The Baptist’ owned the Bank until 1978 when John E. Kinscherff and his wife, WandaLee, purchased it. One day, the Kinscherffs stopped by Clayton State Bank and asked Mr. Baptist if he would be interested in selling his interest in the bank. After negotiations with him, and gaining approval from the State of Illinois, Clayton Bancshares, Inc., formed and the Bank was purchased and remodeled. An open house was held on December 2nd, 1979. Assets were $4,000,000 at this time.

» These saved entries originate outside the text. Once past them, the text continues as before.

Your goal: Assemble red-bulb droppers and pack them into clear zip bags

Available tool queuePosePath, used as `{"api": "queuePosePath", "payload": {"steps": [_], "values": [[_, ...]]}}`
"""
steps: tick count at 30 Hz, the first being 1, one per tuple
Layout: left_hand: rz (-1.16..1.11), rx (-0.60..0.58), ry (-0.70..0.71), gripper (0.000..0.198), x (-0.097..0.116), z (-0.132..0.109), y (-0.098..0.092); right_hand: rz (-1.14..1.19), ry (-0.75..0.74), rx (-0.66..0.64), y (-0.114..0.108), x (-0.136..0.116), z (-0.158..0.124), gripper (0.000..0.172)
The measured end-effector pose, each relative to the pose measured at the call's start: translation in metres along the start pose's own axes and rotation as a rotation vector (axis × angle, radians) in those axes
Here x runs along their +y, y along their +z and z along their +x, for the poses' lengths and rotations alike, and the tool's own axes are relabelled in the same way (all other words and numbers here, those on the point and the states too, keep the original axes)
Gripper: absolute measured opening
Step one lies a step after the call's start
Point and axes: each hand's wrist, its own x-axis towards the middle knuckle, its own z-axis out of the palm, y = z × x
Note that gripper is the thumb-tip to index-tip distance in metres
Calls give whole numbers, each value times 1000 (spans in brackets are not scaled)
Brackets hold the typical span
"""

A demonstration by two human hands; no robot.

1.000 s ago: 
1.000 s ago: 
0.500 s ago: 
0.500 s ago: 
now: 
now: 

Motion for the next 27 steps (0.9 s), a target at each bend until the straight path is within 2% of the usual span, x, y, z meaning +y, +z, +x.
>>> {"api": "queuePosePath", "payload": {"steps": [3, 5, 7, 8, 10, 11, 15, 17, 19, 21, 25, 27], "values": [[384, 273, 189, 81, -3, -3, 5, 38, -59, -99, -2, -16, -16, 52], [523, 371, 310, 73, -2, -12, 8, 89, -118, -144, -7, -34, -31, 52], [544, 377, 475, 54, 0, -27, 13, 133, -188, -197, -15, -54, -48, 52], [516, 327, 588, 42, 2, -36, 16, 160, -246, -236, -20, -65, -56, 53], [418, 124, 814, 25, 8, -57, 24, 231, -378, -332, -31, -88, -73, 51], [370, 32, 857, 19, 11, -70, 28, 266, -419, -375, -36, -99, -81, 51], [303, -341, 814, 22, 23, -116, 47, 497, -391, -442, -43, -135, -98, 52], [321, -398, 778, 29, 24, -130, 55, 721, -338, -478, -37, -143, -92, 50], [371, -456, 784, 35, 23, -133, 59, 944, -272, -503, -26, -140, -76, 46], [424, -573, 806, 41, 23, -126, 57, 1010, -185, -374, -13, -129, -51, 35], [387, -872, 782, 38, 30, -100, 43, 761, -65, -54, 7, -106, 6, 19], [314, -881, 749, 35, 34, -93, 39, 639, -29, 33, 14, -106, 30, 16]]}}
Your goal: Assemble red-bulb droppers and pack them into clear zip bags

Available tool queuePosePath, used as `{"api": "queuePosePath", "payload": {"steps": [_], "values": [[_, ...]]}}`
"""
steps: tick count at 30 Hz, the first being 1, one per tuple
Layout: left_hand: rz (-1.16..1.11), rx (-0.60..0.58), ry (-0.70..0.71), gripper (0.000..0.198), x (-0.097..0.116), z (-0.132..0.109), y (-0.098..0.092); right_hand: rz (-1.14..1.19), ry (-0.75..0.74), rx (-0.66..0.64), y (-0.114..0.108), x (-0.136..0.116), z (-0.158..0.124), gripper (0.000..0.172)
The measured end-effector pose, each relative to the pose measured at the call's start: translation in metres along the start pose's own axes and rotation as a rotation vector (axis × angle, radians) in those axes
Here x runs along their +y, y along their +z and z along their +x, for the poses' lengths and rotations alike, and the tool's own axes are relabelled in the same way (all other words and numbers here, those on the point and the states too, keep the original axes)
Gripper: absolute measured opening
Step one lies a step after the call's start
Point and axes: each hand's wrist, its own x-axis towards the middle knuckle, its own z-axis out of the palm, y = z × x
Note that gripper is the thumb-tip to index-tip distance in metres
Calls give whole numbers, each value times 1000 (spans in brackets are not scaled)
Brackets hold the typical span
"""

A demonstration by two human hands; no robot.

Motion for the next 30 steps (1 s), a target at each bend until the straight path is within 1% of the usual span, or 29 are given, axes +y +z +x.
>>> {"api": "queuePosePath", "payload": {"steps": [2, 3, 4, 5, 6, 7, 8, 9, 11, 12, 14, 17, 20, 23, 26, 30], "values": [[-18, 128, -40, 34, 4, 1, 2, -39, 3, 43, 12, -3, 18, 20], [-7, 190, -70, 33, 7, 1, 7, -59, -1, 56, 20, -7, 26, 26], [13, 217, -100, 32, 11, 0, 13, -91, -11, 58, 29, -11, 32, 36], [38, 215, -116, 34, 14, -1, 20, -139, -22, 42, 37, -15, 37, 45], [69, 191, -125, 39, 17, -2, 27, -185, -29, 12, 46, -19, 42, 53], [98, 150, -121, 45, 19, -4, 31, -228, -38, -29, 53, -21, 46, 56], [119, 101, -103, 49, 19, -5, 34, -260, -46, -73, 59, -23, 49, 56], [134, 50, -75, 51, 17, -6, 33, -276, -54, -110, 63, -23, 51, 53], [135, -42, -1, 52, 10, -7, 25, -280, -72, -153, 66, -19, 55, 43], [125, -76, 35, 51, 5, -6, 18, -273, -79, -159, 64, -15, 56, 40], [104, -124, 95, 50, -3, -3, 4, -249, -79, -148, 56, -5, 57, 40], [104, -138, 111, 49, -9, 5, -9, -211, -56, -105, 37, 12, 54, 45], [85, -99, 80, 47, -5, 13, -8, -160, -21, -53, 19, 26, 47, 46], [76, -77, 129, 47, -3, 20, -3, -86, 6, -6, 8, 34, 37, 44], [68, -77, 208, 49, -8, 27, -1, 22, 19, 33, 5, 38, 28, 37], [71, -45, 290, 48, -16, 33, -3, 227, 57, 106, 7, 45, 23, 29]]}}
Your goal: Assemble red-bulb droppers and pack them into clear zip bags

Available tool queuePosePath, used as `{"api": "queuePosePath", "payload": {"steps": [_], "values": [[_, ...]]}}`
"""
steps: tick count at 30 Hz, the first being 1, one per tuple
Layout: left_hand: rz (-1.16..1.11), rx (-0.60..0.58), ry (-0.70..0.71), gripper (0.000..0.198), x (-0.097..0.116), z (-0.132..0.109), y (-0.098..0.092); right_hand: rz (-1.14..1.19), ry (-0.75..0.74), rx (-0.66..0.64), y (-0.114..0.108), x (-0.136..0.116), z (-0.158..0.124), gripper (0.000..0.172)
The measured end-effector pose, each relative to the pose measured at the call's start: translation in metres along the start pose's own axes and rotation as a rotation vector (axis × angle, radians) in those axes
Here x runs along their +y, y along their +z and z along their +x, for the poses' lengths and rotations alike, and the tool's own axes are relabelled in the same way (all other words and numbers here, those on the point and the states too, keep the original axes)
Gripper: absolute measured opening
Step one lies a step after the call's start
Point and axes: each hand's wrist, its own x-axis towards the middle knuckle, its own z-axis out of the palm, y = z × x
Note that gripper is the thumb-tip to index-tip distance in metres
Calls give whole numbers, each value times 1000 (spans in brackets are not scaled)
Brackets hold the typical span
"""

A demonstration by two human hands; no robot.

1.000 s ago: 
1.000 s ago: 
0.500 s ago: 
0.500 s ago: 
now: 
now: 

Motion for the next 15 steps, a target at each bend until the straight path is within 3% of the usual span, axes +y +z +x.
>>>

Management was committed to serving the needs of its customers and local lending continued to be emphasized. The bank was expanded and a drive-in window was added. The new owners made necessary changes in the bank’s policies and its personnel. The credit needs of the community were given first consideration. John Kinscherff assumed the presidency of the bank and Gene Seybould was hired as Executive Vice-President and Cashier. For the eight-month period ending August 31st, 1978 the bank experienced a 5.9% increase in total assets. The sale of the bank to the new owners had a very favorable impact on the community.

New Branch Opens In

Pleasant Hill, Ilinois

In the meantime, banking laws changed and branches could be set up in adjoining counties. The Kinscherffs’ oldest son, John Michael, had received his degree in ag-economics from the University of Illinois and had attained both farming and banking experience. In 1991, a new branch was added in Pleasant Hill, Illinois. The name of the Bank was changed from Clayton State to Central State Bank to better reflect the bank’s expansion. Employees in Clayton chose “Central” from the Central High School in Camp Point. Mike became President of the Bank, and the Pleasant Hill branch grew very quickly.

New Branch Opens In

Quincy, Illinois

In 1998, Central State Bank added its third full-service branch when it purchased the former Nations’ Bank at 12th and Jefferson in Quincy. In one year of operation, this location had reached over six million in assets, which were more than the assets of Clayton State Bank when the Kinscherffs purchased it in 1979.

New Branch Opens In

Kinderhook, Illinois

In 2013, Central State Bank added its 4th full-service branch after completing a merger with Kinderhook State Bank. Located equidistant between Quincy and Pleasant Hill, the Kinderhook location fits perfectly into Central State Bank’s overall model. The Kinderhook merger brought the Bank’s total asset size to $115 million.